树下的两人立刻冲了过来,跪在白马身边,摸了摸白马的鼻子与脖颈,然后……
朝着裴延之,摇了摇头。
在一瞬的茫然无措之后,谢云卿也朝裴延之看去。
裴延之太高了,还背着光。
谢云卿看不清他的神色,只能看到他的动作——他对着那两人挥了挥手。
那两人便起身退了下去。
随后,裴延之在白马身前跪坐而下,拒绝了身边侍从递来的巾帕,而用自己的衣袖,一点一点地替白马擦去从口鼻中不断涌出的血。

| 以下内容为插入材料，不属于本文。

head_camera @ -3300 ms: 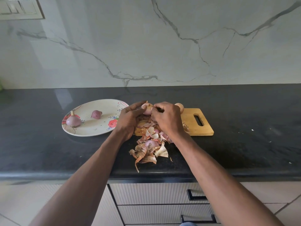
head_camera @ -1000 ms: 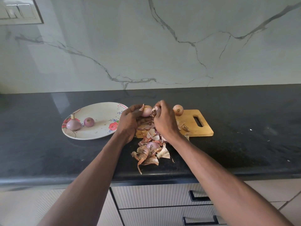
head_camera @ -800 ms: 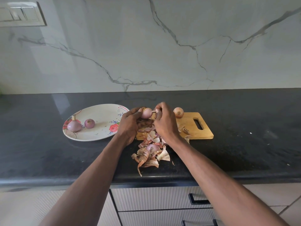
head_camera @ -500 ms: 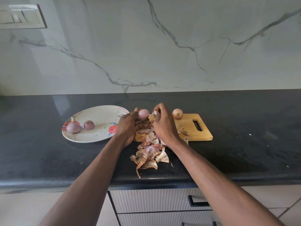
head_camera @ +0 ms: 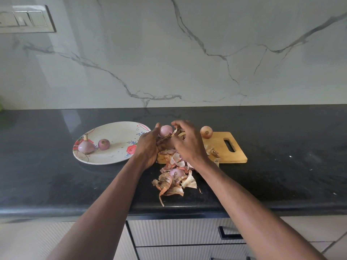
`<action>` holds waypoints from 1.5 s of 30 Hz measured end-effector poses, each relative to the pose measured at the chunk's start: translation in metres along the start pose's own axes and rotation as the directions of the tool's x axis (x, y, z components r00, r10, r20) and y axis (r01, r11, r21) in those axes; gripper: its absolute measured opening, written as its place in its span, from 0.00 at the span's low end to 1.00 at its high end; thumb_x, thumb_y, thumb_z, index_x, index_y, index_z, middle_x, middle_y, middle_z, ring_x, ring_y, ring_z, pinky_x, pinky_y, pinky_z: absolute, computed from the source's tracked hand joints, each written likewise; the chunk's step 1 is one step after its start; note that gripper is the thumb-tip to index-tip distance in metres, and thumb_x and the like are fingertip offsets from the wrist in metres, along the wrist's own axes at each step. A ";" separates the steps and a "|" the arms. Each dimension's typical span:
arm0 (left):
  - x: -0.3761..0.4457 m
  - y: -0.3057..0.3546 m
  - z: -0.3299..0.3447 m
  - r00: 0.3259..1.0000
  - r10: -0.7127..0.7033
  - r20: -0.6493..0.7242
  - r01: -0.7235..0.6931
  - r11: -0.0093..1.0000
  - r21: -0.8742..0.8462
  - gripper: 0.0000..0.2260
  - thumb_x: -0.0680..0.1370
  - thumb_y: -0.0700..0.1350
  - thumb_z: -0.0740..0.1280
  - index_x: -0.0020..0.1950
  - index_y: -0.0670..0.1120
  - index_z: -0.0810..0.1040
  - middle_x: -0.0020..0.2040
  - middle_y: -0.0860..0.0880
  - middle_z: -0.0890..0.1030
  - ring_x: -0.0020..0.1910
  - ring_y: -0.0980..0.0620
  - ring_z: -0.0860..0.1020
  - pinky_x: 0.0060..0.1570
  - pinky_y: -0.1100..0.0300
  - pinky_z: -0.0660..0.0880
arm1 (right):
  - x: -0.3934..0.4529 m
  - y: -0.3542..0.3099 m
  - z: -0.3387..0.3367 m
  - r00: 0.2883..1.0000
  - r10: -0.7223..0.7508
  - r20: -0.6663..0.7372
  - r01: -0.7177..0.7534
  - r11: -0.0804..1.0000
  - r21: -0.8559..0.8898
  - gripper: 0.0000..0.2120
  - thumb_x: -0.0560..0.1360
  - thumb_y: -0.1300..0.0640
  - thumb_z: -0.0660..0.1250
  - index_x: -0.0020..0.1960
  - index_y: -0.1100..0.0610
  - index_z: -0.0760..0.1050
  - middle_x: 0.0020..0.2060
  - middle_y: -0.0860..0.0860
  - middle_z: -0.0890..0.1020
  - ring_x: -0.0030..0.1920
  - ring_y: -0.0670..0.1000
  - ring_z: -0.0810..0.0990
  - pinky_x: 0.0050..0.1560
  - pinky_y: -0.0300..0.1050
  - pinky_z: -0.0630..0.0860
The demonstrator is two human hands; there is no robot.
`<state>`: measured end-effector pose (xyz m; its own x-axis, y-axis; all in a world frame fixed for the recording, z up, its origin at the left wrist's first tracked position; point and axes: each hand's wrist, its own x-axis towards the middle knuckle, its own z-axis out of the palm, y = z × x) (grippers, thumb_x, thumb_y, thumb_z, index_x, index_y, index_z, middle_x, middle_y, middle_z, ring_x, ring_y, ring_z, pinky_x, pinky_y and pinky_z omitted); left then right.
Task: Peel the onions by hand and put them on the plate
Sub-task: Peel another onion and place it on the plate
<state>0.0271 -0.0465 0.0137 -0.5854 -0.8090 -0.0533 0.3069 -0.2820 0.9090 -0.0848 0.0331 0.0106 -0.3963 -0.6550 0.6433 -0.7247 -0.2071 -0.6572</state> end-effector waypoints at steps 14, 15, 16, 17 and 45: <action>-0.001 -0.001 0.000 0.998 0.036 0.057 -0.041 0.995 0.090 0.14 0.82 0.47 0.67 0.54 0.35 0.81 0.45 0.38 0.84 0.38 0.45 0.84 0.34 0.59 0.80 | -0.003 0.005 0.004 0.997 -0.075 0.032 0.081 0.970 -0.231 0.06 0.79 0.70 0.60 0.52 0.63 0.73 0.45 0.53 0.74 0.43 0.51 0.74 0.37 0.40 0.69; -0.001 -0.001 0.000 0.998 0.037 0.056 -0.042 0.994 0.097 0.15 0.82 0.48 0.66 0.54 0.36 0.81 0.45 0.38 0.84 0.37 0.45 0.84 0.33 0.59 0.80 | -0.003 0.004 0.004 0.999 -0.043 0.027 0.047 0.978 -0.203 0.06 0.79 0.70 0.60 0.52 0.63 0.72 0.45 0.53 0.75 0.43 0.51 0.74 0.36 0.36 0.68; -0.001 -0.001 0.001 0.998 0.037 0.052 -0.042 0.994 0.101 0.16 0.83 0.49 0.65 0.54 0.36 0.81 0.45 0.38 0.84 0.37 0.45 0.84 0.32 0.59 0.79 | -0.002 0.003 0.004 1.000 0.000 0.020 0.003 0.987 -0.161 0.05 0.79 0.70 0.60 0.52 0.63 0.72 0.45 0.53 0.75 0.44 0.50 0.74 0.35 0.33 0.67; -0.001 -0.001 0.001 0.998 0.037 0.047 -0.041 0.994 0.099 0.16 0.84 0.49 0.64 0.54 0.36 0.81 0.44 0.38 0.84 0.36 0.45 0.84 0.30 0.59 0.79 | -0.001 0.002 0.003 0.999 0.046 0.014 -0.044 0.993 -0.113 0.05 0.79 0.70 0.60 0.52 0.63 0.72 0.45 0.54 0.76 0.44 0.50 0.74 0.34 0.32 0.67; 0.000 -0.003 -0.001 0.987 0.117 0.109 -0.107 0.990 -0.094 0.16 0.74 0.29 0.68 0.62 0.36 0.77 0.52 0.39 0.84 0.46 0.45 0.84 0.51 0.54 0.83 | 0.003 0.001 -0.010 0.983 0.094 -0.158 -0.102 0.994 -0.043 0.12 0.77 0.57 0.71 0.57 0.62 0.83 0.51 0.54 0.86 0.51 0.49 0.84 0.52 0.40 0.80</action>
<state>0.0270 -0.0459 0.0102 -0.6236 -0.7755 0.0987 0.4372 -0.2414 0.8663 -0.0919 0.0379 0.0157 -0.5464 -0.5489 0.6326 -0.7043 -0.1075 -0.7017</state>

“……它,怎么会这样?”谢云卿听到自己的声音在颤抖。
“它从前受了太严重的伤。”裴延之的声音也罕见地停顿了一下,“它要走了。”
谢云卿有些不敢相信自己听到的话。
明明……
明明就在方才……
它还在温柔地向自己表达善意。
马首突然动了动。
似乎想要仰起脖子,可口鼻处却喷出了更多的血。
“你来摸摸它吧。”裴延之手下动作一顿,“它想要看你。”
谢云卿浑身一颤。
但很快也跪坐下来,颤抖着伸出手,放在了方才触碰过的地方。
还是那样柔软。
可温度,却在一点一点地流逝。
好像是起了雾,谢云卿的眼前越来越模糊。
最后。
什么也看不清了。
手下也彻底冰冷了。
四周骤然寂静。
良久之后。
裴延之站了起来。
身侧的侍从也将谢云卿搀了起来。
谢云卿没有抬头。
却能感觉到裴延之在看他。
“不该带你来的。”裴延之道。
谢云卿一怔。
随后慢慢抬起头,看向裴延之。
他想要问裴延之为什么。
却在看到裴延之微皱的眉头时,得到了答案——裴延之在担心他。
很奇怪的答案。
也是很没有道理的答案。
以至于很快的。
谢云卿便在心中将这个答案否定了。